The CQC found that there was a need for hospitals and care homes to provide information about infections to each other to make sure that people with, or recovering from, an infection are cared for properly and to reduce the chances of other people being infected.

But the report highlights that this information is not provided in a coordinated way with 17% of the care homes participating in the study saying that they received no information on infections at all when people were discharged from a hospital to their care. Even when information was received, this could be weeks late, incomplete or illegible.

Other areas of concern included:

  • Almost 300 (28%) of surveyed care home managers raised concerns about illegible or incomplete discharge information, when people where discharged into their care from hospital.
  • Standard contracts used in the NHS specify that information on infections should be provided in writing in a discharge summary but the report revealed that the most common route for supplying information between hospitals and care homes was verbally.
  • Ambulance crews are often left out of the information loop, even though they could perform a vital role in both caring for people and transferring information about their care needs.
  • Care homes have not fully implemented national guidelines published in 2006 designed to prevent and control infections.

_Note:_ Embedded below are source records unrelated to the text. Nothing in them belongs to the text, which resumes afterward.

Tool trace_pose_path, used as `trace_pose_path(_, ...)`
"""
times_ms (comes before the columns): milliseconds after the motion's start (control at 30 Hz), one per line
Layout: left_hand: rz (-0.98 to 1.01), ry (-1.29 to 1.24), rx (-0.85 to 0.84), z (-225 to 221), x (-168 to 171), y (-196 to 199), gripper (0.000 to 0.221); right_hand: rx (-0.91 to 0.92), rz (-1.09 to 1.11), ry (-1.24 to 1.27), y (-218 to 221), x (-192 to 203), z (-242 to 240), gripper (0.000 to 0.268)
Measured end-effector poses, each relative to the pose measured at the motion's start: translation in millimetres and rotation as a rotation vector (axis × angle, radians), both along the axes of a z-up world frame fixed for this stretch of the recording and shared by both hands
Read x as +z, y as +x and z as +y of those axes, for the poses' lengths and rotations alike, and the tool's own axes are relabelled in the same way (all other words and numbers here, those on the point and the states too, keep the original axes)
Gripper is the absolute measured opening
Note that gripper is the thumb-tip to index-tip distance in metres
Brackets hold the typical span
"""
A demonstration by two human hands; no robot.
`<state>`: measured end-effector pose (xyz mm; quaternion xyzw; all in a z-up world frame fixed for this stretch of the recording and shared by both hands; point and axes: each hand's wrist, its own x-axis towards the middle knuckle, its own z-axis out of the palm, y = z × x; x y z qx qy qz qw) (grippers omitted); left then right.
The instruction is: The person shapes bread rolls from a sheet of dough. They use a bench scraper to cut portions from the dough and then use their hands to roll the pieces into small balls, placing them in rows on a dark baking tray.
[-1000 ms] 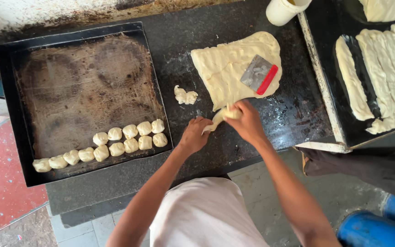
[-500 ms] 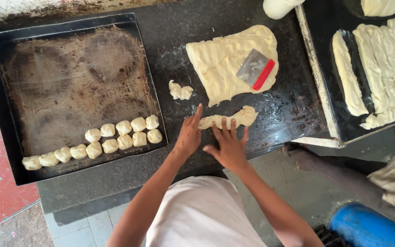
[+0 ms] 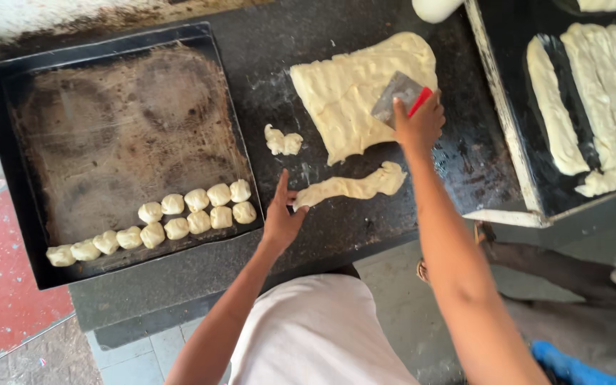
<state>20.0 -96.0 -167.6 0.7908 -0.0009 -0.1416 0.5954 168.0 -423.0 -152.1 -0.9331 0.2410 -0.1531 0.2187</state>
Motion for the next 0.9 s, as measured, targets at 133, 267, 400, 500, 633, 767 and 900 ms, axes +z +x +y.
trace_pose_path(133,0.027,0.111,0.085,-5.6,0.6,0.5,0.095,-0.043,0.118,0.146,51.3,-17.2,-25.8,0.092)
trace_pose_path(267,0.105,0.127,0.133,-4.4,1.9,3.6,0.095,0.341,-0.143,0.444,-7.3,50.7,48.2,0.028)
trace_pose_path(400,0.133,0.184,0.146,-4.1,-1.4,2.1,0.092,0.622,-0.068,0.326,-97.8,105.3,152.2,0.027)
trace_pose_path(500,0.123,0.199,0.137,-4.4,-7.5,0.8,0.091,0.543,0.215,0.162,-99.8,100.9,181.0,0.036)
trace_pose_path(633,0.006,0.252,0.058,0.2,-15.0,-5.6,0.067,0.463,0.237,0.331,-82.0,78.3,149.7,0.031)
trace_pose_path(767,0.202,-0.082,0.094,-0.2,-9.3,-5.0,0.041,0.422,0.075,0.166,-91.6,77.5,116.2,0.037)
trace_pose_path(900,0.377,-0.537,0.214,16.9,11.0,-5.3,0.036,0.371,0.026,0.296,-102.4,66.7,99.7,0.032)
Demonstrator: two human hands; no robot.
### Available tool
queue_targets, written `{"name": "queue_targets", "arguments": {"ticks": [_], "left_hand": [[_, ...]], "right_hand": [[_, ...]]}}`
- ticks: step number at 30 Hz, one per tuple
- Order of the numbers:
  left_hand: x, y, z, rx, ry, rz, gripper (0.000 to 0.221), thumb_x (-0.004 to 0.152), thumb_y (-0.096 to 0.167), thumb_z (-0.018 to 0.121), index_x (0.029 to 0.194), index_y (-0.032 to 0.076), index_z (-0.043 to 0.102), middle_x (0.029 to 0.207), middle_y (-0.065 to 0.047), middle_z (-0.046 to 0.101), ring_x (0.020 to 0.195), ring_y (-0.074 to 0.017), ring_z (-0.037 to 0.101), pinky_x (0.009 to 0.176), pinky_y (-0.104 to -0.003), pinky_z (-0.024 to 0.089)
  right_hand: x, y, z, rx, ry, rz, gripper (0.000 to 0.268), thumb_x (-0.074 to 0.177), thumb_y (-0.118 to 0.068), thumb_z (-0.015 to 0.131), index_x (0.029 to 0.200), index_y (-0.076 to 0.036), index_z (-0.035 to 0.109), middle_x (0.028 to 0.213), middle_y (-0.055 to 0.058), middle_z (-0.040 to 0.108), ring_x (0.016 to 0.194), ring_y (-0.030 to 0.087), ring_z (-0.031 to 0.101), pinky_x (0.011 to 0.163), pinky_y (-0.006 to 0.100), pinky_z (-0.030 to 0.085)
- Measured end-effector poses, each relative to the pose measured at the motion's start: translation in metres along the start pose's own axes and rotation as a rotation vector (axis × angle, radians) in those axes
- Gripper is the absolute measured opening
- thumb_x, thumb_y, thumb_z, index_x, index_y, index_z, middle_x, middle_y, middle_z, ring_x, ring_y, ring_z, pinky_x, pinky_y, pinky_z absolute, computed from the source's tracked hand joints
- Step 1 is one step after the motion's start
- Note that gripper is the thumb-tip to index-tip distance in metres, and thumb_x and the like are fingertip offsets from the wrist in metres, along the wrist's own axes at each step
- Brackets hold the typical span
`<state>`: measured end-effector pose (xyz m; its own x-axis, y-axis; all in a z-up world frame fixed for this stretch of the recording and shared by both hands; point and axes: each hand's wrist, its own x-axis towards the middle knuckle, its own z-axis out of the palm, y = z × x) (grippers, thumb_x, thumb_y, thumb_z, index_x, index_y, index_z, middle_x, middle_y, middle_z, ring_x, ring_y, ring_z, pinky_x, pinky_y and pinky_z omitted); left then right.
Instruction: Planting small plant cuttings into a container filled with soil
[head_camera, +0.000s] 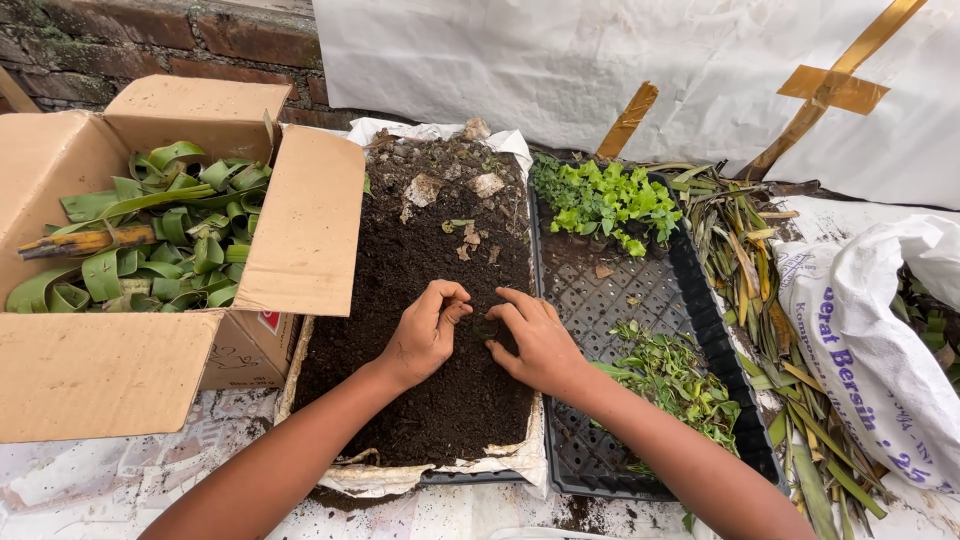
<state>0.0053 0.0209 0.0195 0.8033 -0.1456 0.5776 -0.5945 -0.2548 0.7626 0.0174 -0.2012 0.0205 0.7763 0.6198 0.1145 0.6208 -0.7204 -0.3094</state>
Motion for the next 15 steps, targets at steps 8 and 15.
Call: {"name": "queue_targets", "arguments": {"ticks": [8,15], "left_hand": [[0.004,0.002,-0.006,0.259,0.19,0.125,0.01,0.102,0.0,0.057,0.104,0.009,0.056,0.087,-0.003,0.057,0.079,-0.0224,0.063,0.074,-0.036,0.057],[0.002,-0.003,-0.002,0.433,0.046,0.091,0.017,0.097,0.012,0.067,0.113,0.015,0.062,0.097,0.003,0.062,0.095,-0.0161,0.067,0.085,-0.032,0.052]], "right_hand": [[0.004,0.011,0.007,-0.089,-0.038,-0.022,0.03,0.104,-0.032,0.067,0.13,-0.019,0.059,0.155,0.013,0.046,0.148,0.045,0.049,0.12,0.068,0.04],[0.006,0.011,-0.001,-0.067,-0.08,-0.067,0.031,0.106,-0.031,0.064,0.133,-0.017,0.062,0.154,0.014,0.048,0.149,0.046,0.047,0.121,0.066,0.038]]}}
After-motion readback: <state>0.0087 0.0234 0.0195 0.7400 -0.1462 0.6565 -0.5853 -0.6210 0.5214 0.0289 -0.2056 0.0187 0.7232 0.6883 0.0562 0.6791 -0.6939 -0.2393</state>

CQC also found examples of good practice but was concerned that care homes were not fully prepared and knowledgeable on the forthcoming regulatory changes that will affect the industry from October 2010 (1 April 2010 for all hospitals and healthcare settings). From that date all social care providers will be required to comply with the requirements of the Heath and Social Care Act 2008 in order to be registered. Part of these regulations will require that care homes meet similar requirements to hospitals in terms of infection prevention and control. This will include ensuring that hospitals and care homes work together and share information, staff are properly trained, and relevant guidelines are followed.

Cynthia Bower, CQC chief executive, said: “Infection prevention and control is not simply an issue for hospitals – care needs to be clean and safe wherever it is provided. If we are to tackle infections effectively we need to check that all providers of care, be they care homes, hospitals or ambulances are talking to each other about infections and following national guidelines to make sure that they are complying with the law and giving people the quality of care they deserve.

“Care homes and hospitals should make sure that they have good arrangements for joint working to ensure they are providing high quality, safe care. If we find that providers of care are not coming up to standard in this area, we will take action.”


For further information please call James Hedges in the CQC press office on 0207 4480 868 or 07917 232 143 after hours.

Notes to editors

  • This study aimed to develop a better understanding of how the arrangements for preventing and controlling infections are working in practice at the interface between registered social care homes and hospitals.
  • The work was carried out between December 2008 and May 2009 and consisted of qualitative case studies of 13 care homes, mapping how they interacted with healthcare and other social care providers and a quantitative, web and paper-based survey of over 1,000 care homes (a statistically significant sample of around 4% of all care homes in England).


  • The National Minimum Standards (for adult social care and independent healthcare) and the Standards for Better Health (for the NHS) are being replaced by new Registration Requirements - essential common quality standards.
  • From April 2010, all health and adult social care providers will be required by law to register with CQC and must show that they are meeting the new registration requirements.
  • Registration isn’t just about initial registration. It encompasses initial registration, monitoring and checking of ongoing compliance, inspection and enforcement.

About the Care Quality Commission

The Care Quality Commission (CQC) is the independent regulator of health and social care in England.

We make sure health and social care services provide people with safe, effective, compassionate, high-quality care and we encourage care services to improve.

We monitor, inspect and regulate services to make sure they meet fundamental standards of quality and safety and we publish what we find to help people choose care.